YOUR OBJECTIVE —
Pull every line with the word "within" out of the entries below.

####################

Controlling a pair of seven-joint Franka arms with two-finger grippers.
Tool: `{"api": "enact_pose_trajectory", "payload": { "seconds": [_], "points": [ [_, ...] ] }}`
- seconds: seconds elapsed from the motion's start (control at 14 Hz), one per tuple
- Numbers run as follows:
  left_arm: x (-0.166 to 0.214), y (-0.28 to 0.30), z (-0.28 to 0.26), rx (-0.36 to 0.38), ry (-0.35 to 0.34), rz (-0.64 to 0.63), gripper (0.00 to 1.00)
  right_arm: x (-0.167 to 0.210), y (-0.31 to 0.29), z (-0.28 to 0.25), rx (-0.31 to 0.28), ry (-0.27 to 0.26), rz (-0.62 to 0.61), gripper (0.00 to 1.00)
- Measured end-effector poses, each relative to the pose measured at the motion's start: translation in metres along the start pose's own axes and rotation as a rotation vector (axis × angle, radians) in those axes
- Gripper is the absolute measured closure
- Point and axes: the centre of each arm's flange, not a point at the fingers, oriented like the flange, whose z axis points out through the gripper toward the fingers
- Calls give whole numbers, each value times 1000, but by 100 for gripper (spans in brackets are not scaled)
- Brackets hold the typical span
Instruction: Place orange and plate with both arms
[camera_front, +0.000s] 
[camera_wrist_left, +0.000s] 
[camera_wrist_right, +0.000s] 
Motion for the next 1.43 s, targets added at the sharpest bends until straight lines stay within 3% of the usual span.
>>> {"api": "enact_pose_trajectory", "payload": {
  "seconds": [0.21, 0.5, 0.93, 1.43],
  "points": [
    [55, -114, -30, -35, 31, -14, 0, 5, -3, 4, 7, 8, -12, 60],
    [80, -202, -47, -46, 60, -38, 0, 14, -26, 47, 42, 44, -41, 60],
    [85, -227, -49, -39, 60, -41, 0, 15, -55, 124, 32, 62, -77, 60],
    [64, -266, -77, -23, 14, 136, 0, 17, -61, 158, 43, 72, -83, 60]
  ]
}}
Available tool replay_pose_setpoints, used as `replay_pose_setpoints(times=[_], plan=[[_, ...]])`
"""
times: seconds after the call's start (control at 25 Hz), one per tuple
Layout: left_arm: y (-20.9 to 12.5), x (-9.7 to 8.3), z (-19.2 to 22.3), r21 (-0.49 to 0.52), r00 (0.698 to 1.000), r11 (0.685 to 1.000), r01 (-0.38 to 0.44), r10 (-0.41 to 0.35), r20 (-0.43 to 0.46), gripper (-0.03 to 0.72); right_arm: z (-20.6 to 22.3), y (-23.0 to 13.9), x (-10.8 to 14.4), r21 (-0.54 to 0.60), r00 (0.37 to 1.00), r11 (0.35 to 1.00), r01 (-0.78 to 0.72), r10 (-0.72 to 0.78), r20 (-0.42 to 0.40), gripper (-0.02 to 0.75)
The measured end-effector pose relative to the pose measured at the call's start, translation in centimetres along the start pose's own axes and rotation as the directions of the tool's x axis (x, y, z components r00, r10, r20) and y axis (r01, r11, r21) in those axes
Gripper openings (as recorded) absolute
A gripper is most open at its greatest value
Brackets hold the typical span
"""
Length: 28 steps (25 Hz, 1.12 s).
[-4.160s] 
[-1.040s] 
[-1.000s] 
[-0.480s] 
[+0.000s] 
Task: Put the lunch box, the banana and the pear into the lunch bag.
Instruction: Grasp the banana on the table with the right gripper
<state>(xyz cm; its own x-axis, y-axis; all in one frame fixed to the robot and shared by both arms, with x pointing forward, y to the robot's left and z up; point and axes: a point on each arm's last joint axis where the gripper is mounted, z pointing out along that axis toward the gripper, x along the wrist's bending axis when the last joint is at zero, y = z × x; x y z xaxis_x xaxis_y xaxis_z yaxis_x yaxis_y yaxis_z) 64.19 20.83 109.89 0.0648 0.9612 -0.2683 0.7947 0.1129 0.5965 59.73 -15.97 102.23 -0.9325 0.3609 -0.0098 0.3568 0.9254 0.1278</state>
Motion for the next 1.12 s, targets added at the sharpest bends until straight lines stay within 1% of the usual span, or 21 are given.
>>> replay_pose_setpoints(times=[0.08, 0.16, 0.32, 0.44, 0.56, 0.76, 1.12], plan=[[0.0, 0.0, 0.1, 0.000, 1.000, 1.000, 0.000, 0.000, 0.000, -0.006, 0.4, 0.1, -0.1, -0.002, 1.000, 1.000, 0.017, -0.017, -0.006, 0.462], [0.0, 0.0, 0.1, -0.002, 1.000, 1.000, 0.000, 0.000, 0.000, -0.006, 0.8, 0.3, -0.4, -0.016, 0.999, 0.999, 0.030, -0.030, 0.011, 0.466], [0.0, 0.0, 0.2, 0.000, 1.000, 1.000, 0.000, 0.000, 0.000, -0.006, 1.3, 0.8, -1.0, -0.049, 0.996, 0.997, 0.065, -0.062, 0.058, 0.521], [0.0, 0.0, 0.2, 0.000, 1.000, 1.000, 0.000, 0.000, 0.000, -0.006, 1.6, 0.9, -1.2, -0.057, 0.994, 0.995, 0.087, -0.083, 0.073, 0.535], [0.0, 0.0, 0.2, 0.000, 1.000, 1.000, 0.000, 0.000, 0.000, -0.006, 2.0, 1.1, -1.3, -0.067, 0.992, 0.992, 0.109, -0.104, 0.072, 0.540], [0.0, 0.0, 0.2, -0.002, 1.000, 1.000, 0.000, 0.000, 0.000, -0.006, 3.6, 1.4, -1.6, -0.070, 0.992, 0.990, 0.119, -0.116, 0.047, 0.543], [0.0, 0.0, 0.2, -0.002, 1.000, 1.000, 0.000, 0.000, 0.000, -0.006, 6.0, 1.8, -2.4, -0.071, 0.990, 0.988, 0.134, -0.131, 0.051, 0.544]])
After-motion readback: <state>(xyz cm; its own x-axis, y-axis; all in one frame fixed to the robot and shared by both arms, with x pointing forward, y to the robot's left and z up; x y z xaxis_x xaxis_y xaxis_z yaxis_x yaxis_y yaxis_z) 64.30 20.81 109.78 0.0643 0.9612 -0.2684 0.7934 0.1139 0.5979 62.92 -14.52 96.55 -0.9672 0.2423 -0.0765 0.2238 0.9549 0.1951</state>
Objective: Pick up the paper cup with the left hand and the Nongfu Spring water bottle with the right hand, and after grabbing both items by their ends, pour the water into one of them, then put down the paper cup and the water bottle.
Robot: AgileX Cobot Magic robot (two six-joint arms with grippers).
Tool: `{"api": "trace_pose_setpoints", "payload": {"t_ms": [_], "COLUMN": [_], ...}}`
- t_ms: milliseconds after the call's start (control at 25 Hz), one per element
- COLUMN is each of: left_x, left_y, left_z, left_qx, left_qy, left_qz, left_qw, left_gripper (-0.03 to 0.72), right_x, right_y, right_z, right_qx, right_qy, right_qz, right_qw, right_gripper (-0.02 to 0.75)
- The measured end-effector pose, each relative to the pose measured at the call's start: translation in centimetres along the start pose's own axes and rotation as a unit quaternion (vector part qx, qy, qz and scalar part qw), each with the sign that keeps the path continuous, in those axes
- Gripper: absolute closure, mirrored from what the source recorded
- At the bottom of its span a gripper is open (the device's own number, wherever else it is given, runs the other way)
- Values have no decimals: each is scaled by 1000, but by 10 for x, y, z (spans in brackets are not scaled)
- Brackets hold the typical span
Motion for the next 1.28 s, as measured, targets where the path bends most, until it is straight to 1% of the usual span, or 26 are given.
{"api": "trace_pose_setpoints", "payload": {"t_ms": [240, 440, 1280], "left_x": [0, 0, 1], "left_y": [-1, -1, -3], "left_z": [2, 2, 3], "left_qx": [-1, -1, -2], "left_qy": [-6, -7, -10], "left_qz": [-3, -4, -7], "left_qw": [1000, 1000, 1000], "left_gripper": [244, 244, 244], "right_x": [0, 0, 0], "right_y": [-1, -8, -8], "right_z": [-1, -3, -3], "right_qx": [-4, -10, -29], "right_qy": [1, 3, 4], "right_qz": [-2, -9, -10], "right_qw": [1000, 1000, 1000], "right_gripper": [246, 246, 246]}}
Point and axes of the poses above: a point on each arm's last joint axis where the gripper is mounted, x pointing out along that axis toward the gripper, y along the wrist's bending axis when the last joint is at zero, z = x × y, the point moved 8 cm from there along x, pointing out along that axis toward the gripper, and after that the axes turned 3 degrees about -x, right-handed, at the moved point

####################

PROBLEM SOLUTION —
Motion for the next 1.43 s, targets added at the sharpest bends until straight lines stay within 3% of the usual span.
Motion for the next 1.12 s, targets added at the sharpest bends until straight lines stay within 1% of the usual span, or 21 are given.

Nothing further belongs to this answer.